** EXERCISE GOAL **
With no line left out, restate the data word for word.

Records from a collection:
_ _ _ _ _

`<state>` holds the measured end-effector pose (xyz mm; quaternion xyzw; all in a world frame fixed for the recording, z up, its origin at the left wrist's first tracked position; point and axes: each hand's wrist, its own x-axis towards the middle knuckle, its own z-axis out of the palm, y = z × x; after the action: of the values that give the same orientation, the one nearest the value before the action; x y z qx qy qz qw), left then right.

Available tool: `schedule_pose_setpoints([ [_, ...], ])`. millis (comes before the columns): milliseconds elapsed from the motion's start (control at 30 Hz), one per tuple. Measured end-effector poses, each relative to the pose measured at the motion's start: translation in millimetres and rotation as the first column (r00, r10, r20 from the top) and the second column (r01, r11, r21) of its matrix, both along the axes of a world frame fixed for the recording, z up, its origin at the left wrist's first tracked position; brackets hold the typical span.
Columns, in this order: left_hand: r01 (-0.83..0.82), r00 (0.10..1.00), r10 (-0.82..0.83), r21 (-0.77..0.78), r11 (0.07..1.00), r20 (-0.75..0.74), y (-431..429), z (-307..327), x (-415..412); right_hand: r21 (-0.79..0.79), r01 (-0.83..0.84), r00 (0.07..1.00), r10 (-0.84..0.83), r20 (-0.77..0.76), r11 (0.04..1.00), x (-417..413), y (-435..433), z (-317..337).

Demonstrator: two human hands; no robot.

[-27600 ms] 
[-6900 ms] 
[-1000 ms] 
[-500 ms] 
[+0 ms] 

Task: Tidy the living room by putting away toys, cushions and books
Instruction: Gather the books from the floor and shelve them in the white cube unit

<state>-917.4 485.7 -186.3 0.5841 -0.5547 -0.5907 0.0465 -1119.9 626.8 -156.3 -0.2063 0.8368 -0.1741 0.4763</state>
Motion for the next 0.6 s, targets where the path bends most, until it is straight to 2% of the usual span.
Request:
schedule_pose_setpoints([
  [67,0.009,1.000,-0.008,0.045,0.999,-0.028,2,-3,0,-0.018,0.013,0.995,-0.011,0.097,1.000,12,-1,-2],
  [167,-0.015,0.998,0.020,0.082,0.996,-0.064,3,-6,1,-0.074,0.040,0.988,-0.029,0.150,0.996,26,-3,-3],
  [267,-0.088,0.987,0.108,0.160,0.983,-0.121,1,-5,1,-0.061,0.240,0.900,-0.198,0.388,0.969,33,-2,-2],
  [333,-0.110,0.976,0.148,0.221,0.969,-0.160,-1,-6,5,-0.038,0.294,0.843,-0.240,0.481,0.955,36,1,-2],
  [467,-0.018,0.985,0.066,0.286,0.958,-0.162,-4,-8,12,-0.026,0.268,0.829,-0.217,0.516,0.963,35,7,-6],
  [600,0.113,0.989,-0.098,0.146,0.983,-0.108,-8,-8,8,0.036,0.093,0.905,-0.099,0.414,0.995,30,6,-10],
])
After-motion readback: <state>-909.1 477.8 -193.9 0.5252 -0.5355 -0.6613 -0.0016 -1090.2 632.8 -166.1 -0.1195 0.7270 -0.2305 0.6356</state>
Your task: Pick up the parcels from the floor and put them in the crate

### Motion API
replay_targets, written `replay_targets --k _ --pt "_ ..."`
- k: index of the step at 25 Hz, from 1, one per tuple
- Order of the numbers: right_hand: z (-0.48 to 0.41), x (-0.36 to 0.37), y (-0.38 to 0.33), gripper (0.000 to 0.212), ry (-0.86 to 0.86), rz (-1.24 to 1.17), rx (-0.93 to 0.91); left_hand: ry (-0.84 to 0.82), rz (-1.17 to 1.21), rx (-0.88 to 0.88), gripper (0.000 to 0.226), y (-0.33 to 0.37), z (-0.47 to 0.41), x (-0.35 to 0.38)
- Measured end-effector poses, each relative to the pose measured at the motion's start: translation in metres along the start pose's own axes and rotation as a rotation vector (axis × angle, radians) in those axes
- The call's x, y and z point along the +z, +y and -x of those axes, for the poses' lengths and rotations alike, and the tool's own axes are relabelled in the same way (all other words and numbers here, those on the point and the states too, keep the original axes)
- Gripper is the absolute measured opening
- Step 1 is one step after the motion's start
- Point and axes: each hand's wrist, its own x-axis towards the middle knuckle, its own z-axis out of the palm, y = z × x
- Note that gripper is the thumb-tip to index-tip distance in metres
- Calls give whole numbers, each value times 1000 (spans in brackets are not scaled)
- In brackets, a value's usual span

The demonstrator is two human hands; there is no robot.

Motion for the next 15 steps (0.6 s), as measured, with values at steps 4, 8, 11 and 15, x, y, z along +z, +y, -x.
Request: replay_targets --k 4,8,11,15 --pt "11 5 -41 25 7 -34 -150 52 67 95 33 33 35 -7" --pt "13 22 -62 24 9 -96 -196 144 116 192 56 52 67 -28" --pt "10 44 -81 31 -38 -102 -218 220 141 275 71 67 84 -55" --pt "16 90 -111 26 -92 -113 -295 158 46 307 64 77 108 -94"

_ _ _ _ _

** RESULT FOR THIS EXERCISE **
`<state>` holds the measured end-effector pose (xyz mm; quaternion xyzw; all in a world frame fixed for the recording, z up, its origin at the left wrist's first tracked position; point and axes: each hand's wrist, its own x-axis towards the middle knuckle, its own z-axis out of the palm, y = z × x; after the action: of the values that give the same orientation, the one nearest the value before the action; x y z qx qy qz qw), left then right.

Available tool: `schedule_pose_setpoints([ [_, ...], ])`. millis (comes before the columns): milliseconds elapsed from the motion's start (control at 30 Hz), one per tuple. Measured end-effector poses, each relative to the pose measured at the motion's start: translation in millimetres and rotation as the first column (r00, r10, r20 from the top) and the second column (r01, r11, r21) of its matrix, both along the axes of a world frame fixed for the recording, z up, its origin at the left wrist's first tracked position; brackets hold the typical span.
Columns, in this order: left_hand: r01 (-0.83..0.82), r00 (0.10..1.00), r10 (-0.82..0.83), r21 (-0.77..0.78), r11 (0.07..1.00), r20 (-0.75..0.74), y (-431..429), z (-307..327), x (-415..412); right_hand: r21 (-0.79..0.79), r01 (-0.83..0.84), r00 (0.07..1.00), r10 (-0.84..0.83), r20 (-0.77..0.76), r11 (0.04..1.00), x (-417..413), y (-435..433), z (-317..337).

Demonstrator: two human hands; no robot.

[-27600 ms] 
[-6900 ms] 
[-1000 ms] 
[-500 ms] 
[+0 ms] 

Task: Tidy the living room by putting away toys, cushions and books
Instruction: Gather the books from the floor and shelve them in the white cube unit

<state>-917.4 485.7 -186.3 0.5841 -0.5547 -0.5907 0.0465 -1119.9 626.8 -156.3 -0.2063 0.8368 -0.1741 0.4763</state>
Motion for the next 0.6 s, targets where the path bends most, until it is straight to 2% of the usual span.
Request:
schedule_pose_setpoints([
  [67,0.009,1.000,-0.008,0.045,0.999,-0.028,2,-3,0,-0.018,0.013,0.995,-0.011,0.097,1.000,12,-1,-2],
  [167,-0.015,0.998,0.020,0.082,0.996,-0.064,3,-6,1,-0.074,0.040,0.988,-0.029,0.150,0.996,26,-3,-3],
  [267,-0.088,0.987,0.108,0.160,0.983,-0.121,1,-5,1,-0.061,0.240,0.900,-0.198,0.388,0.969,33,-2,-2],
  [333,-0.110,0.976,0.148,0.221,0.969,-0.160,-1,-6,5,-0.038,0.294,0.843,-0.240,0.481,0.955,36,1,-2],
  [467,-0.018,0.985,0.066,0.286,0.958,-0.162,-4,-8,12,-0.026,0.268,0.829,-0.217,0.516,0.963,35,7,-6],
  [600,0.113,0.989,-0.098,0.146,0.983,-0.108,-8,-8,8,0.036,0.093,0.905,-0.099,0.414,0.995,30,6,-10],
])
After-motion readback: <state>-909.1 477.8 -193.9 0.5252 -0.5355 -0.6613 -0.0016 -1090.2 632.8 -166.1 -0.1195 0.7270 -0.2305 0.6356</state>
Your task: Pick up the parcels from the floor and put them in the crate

### Motion API
replay_targets, written `replay_targets --k _ --pt "_ ..."`
- k: index of the step at 25 Hz, from 1, one per tuple
- Order of the numbers: right_hand: z (-0.48 to 0.41), x (-0.36 to 0.37), y (-0.38 to 0.33), gripper (0.000 to 0.212), ry (-0.86 to 0.86), rz (-1.24 to 1.17), rx (-0.93 to 0.91); left_hand: ry (-0.84 to 0.82), rz (-1.17 to 1.21), rx (-0.88 to 0.88), gripper (0.000 to 0.226), y (-0.33 to 0.37), z (-0.47 to 0.41), x (-0.35 to 0.38)
- Measured end-effector poses, each relative to the pose measured at the motion's start: translation in metres along the start pose's own axes and rotation as a rotation vector (axis × angle, radians) in those axes
- The call's x, y and z point along the +z, +y and -x of those axes, for the poses' lengths and rotations alike, and the tool's own axes are relabelled in the same way (all other words and numbers here, those on the point and the states too, keep the original axes)
- Gripper is the absolute measured opening
- Step 1 is one step after the motion's start
- Point and axes: each hand's wrist, its own x-axis towards the middle knuckle, its own z-axis out of the palm, y = z × x
- Note that gripper is the thumb-tip to index-tip distance in metres
- Calls give whole numbers, each value times 1000 (spans in brackets are not scaled)
- In brackets, a value's usual span

The demonstrator is two human hands; there is no robot.

Motion for the next 15 steps (0.6 s), as measured, with values at steps 4, 8, 11 and 15, x, y, z along +z, +y, -x.
Request: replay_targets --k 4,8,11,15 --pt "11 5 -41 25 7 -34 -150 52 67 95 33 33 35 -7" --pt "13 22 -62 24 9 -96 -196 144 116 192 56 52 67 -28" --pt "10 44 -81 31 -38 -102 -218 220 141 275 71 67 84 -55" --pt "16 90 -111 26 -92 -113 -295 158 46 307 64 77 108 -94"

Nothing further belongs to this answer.